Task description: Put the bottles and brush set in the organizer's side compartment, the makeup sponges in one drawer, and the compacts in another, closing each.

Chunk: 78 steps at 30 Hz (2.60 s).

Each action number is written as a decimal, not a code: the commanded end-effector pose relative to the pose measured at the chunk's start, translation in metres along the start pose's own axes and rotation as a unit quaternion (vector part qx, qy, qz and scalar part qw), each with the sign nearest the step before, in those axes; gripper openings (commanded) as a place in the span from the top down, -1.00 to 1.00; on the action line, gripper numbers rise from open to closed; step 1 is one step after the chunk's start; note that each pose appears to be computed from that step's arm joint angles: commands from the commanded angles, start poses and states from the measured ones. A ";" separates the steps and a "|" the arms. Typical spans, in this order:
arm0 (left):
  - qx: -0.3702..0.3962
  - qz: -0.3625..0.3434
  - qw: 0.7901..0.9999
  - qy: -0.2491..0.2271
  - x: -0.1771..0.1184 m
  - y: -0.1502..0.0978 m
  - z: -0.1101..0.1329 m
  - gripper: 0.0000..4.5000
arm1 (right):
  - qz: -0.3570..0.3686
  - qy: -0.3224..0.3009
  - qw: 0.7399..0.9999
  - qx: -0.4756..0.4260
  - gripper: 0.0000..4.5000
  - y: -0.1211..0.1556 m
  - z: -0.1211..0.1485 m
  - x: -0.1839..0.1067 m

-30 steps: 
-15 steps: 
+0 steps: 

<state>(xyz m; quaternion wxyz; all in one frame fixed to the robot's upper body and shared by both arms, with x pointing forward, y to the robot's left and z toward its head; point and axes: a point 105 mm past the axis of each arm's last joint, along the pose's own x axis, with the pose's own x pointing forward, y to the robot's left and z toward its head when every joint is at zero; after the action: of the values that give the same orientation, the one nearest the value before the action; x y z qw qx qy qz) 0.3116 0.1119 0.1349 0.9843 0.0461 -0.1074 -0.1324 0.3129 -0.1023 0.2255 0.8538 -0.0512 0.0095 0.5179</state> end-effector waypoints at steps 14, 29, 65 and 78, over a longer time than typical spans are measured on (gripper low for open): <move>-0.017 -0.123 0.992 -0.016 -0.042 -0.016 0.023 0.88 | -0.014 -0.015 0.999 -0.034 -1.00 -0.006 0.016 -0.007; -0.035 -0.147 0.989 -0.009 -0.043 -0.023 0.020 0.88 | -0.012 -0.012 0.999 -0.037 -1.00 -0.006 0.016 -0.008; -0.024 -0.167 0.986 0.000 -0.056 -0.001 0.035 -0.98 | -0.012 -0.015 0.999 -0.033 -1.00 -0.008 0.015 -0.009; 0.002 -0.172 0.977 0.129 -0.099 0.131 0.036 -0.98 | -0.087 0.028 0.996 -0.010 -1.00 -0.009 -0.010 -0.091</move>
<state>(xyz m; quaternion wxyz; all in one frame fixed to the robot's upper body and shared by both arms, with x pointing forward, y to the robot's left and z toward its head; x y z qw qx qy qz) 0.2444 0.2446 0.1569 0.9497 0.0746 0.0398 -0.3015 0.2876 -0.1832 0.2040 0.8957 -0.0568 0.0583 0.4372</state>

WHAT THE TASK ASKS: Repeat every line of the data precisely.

RESULT OF THE TASK:
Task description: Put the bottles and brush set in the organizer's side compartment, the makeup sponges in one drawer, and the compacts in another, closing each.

Chunk: 78 steps at 30 Hz (2.60 s).

Each action number is written as a decimal, not a code: the commanded end-effector pose relative to the pose measured at the chunk's start, translation in metres along the start pose's own axes and rotation as a unit quaternion (vector part qx, qy, qz and scalar part qw), each with the sign nearest the step before, in those axes; gripper openings (commanded) as a place in the span from the top down, -1.00 to 1.00; on the action line, gripper numbers rise from open to closed; step 1 is one step after the chunk's start; note that each pose appears to be computed from that step's arm joint angles: commands from the commanded angles, start poses and states from the measured ones. A ";" separates the steps and a "|" the arms. Typical spans, in this order:
arm0 (left):
  - qx: -0.3702..0.3962
  - qz: -0.3625..0.3434
  - qw: 0.7901..0.9999
  - qy: -0.2491..0.2271
  - x: -0.1771..0.1184 m
  - y: -0.1502..0.0978 m
  - z: -0.1101..0.1329 m
  - gripper: 0.0000..4.5000
arm1 (right):
  - qz: -0.3570..0.3686
  - qy: -0.3224..0.3009
  - qw: 0.7399..0.9999
  - qx: -0.4756..0.4260
  - gripper: 0.0000..4.5000
  - y: -0.1211..0.1556 m
  - z: -0.1211..0.1485 m
  - x: -0.1839..0.1067 m

-30 steps: 
-15 steps: 
+0 steps: 

<state>(xyz m; quaternion wxyz; all in one frame fixed to the robot's upper body and shared by both arms, with x pointing forward, y to the robot's left and z toward its head; point and axes: a point 105 mm past the axis of each arm's last joint, along the pose's own x axis, with the pose's own x pointing forward, y to the robot's left and z toward its head when every joint is at zero; after the action: of the values that give the same orientation, the one nearest the value before the action; x y z qw qx qy qz) 0.3116 0.1119 0.1349 0.9843 0.0461 -0.1074 -0.1324 0.3129 -0.1023 0.2255 0.8538 -0.0512 0.0095 0.5179</state> end-effector waypoints at steps 14, 29, 65 and 78, over a longer time than typical spans are measured on (gripper low for open): <move>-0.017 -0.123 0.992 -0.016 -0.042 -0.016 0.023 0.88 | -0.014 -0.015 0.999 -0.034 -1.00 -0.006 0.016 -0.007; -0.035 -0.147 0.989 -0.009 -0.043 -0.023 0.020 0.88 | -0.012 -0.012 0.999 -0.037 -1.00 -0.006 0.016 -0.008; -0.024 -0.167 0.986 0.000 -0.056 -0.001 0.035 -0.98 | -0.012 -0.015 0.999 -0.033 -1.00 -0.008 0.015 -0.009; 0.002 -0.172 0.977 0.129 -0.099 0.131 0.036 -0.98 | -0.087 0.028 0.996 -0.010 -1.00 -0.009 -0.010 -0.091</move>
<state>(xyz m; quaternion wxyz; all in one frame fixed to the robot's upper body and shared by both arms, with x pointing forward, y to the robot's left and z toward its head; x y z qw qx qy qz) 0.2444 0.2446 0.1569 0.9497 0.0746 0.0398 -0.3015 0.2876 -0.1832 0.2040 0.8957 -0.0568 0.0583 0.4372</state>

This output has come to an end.